Hello, I just bought an EDTA for oral chelation. As I live in a very poor country, I bought the pure EDTA from the local chemistry shop - highly acidic. In the chelation therapy the salts of EDTA are used, usually disodium or calcium-disodium.
Now I have two solutions:
1. I can simply make the tetrasodium, using the sodium bicarbonate - or even disodium, if I remember correctly chemistry class, using the precise weighing scale and calculating numbers from molar mass.
2. I can use the acidic EDTA directly as chelating agent.
Now, questions:
1. I'm not sure if this chemistry reaction will work, I'm not really experienced with chelating agents. I was able to create my own calcium citrate (using the citric acid and calcium carbonate), strontium citrate (same way), neutral salt of vitamin C which doesn't cause any stomach pain, is safe for enamel and works just like the normal one (sodium bicarbonate vs ascorbic acid), I'm 99% positive tetrasodium EDTA will work just like disodium, as the chelating agent just exchange sodium ions with heavy metal ions (this is how calcium disodium EDTA works, it's not acidic and still is able to remove lead from body). Anyone can correct me?

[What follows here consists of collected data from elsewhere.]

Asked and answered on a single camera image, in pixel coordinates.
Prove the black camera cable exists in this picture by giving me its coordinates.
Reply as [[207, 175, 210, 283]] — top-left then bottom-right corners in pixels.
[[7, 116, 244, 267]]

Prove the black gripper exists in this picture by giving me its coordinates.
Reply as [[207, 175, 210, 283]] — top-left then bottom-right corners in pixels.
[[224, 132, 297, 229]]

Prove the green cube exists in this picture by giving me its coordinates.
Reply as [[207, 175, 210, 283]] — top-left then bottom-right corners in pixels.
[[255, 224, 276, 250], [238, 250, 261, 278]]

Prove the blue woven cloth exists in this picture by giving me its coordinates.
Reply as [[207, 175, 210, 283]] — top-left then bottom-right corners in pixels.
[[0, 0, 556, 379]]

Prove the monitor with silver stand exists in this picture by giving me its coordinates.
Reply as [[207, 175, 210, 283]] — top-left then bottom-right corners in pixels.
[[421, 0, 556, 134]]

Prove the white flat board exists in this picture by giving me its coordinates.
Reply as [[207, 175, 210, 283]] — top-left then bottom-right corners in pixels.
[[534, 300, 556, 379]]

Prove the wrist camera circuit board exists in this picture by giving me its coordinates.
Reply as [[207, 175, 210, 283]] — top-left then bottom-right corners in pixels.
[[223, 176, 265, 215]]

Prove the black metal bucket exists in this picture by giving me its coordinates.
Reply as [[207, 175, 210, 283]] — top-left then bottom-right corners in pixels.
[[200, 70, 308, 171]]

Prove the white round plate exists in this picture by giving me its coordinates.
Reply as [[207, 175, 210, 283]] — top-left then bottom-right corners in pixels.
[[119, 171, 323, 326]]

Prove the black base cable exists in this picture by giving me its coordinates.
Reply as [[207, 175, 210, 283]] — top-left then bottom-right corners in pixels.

2. Is acidic EDTA safe? It's not the really strong acid, way softer than the vitamin C or apple cider vinegar, and acid toxicity comes from it's acidity and ion it create during reaction - while acidity is pretty safe in this case, ions are just EDTA salts commonly used. Still, as I'm not really experienced with the chelating agents, I can't say it's 100% true.
Anyone can help me?
ps. sorry for my English, it's not my 1st, not even 2nd language.